Newspapers reflect social change faster than any other consumer product and they reveal that we are all aspirational now. The top tabloids are seen variously as old-fashioned, reactionary and worthless. Most importantly, they are viewed as having lost their authority and credibility. They are not a badge to be worn by increasingly sophisticated consumers who can't be manipulated as easily as they seemed to be a decade ago. The Sun can't attract, let alone hold on to, 4 million buyers a day by running competitions and celebrity kiss-and-tell stories. All the old certainties are gone.

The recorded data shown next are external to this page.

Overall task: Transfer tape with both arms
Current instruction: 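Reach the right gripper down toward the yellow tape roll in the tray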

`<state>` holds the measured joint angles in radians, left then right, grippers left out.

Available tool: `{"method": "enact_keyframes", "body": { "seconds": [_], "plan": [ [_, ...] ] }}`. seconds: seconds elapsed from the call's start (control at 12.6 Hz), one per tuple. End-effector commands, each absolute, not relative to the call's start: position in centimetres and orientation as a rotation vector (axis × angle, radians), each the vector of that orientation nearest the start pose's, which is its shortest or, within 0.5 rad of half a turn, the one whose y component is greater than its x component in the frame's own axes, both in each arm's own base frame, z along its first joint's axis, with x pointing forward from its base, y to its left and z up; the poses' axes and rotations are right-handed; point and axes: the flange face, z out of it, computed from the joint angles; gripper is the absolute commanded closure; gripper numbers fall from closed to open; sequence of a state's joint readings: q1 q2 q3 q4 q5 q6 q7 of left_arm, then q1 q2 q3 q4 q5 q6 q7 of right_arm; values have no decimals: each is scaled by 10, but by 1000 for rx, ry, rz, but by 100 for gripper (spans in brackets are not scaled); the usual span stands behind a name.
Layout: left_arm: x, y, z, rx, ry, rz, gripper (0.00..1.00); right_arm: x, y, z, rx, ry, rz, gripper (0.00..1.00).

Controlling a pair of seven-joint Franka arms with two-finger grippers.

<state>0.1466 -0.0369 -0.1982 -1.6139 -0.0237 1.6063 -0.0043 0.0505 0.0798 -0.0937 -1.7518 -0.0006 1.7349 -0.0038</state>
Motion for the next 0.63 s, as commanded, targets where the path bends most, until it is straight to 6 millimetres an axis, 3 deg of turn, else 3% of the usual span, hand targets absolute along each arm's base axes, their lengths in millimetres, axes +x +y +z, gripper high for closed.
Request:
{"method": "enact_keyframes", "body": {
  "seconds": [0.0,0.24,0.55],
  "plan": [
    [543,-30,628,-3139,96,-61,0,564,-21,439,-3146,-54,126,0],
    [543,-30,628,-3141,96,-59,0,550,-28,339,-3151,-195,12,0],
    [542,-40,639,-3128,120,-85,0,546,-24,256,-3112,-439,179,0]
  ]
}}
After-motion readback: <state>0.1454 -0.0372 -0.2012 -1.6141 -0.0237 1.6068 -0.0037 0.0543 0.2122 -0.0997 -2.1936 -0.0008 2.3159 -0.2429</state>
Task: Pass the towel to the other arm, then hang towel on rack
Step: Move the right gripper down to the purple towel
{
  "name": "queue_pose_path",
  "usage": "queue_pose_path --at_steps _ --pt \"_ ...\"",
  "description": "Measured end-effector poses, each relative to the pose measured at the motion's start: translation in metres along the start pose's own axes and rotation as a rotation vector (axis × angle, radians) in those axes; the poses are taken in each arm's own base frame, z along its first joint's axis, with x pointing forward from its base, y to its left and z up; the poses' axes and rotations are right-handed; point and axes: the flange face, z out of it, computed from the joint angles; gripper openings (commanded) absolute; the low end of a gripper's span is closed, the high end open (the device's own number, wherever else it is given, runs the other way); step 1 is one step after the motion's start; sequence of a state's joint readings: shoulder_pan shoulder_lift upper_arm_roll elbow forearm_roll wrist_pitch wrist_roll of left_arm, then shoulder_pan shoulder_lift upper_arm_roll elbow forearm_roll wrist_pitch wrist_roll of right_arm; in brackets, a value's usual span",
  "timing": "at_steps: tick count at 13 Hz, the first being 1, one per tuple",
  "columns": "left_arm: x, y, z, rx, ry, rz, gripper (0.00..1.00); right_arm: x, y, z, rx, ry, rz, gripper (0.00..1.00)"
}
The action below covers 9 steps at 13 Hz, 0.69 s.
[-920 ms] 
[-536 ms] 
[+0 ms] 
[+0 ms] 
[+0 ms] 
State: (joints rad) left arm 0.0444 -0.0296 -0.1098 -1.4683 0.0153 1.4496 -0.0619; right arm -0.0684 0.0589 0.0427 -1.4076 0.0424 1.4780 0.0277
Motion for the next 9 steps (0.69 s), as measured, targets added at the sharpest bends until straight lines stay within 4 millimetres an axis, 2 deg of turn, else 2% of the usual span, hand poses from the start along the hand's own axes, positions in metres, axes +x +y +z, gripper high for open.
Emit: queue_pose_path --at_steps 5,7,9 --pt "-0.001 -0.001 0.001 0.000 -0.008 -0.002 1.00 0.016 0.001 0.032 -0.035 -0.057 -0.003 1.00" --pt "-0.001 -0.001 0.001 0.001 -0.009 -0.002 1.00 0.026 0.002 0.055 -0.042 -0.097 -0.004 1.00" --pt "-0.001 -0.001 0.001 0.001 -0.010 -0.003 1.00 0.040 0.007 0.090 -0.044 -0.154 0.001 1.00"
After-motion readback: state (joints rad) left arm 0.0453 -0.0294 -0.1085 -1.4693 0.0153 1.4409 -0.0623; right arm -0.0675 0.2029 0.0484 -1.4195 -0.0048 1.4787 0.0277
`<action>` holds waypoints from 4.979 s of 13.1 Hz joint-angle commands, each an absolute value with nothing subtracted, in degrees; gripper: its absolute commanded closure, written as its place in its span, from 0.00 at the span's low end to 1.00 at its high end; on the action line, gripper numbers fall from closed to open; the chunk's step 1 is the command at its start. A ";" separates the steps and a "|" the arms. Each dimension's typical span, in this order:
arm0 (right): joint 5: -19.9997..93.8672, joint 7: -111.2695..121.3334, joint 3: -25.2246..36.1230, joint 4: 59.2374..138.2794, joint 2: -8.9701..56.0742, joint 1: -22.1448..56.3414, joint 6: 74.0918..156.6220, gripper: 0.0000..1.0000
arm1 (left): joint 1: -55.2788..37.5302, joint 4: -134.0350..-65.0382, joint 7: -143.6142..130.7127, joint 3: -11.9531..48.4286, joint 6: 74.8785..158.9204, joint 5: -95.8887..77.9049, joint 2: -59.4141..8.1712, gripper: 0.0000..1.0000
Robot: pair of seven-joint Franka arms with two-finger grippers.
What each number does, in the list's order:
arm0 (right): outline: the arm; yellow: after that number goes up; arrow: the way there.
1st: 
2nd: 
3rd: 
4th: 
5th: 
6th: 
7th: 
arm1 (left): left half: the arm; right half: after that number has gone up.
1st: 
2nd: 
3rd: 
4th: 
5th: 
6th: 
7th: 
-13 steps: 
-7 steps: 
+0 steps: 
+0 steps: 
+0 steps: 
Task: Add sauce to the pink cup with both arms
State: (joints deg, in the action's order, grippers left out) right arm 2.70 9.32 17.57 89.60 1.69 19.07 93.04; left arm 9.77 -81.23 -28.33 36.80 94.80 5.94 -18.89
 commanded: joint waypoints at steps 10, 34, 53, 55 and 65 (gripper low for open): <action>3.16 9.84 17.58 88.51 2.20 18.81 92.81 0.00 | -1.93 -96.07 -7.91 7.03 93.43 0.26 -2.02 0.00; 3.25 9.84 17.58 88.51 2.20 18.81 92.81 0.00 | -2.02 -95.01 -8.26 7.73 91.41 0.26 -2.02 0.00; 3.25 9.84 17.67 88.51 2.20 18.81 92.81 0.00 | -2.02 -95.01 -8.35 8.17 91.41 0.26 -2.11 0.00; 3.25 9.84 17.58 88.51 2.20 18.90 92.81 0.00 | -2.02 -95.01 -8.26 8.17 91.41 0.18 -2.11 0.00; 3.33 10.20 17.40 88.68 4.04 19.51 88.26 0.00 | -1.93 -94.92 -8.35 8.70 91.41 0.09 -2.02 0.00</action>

At one end, the Sun's audience is more cosmopolitan and, at the other, either apathetic or, more worryingly, illiterate. The more educated are going upmarket or preferring to read magazines, while the ill-educated are failing to read anything. Then there is the perpetual problem, faced by mature papers, of how to attract a younger, or at least new, audience without antagonising the older habitual buyers.

Hence the Sun's ad campaign which, it should also be said, is more than a recognition by the editorial team that their old tricks aren't working any longer. The ads do offer a fascinating insight into the Sun's dilemma: in the face of falling sales it is suggesting that the paper is a permanent fixture in every facet of British life. It seeks to reinforce its continuing importance as a "must read" in its traditional heartland, at the same time as it tries to plug into a new generation.



So in the ads we see the attempts to compare the opposites. These attempts seek to bridge the divide. Workers in heavy industry reading the paper during their meal break are contrasted with shirt-sleeved business types at lunch; elderly women in a hairdresser's pass the paper to younger women in a maternity clinic; and on it goes to a still younger woman having her bottom tattooed.

Anyway, these ads are not aimed at encouraging people to go out the next morning and buy the Sun. They are designed to enhance the Sun brand and to wipe out memories of its aggressiveness. These are warm and cuddly images. The Sun is shown as a friend dropping in rather than a confrontational paper. Every ad concludes with the slogan "Dedicated to the people of Britain".

But this ad campaign isn't a radical rethink of the Sun's agenda but a rather conservative attempt to suggest that the paper is cleaner, more wholesome, warmer and more credible than people might think.

The Guardian

Notes:

The Sun – a British tabloid daily newspaper. It generally supports the ideas of the Conservative party.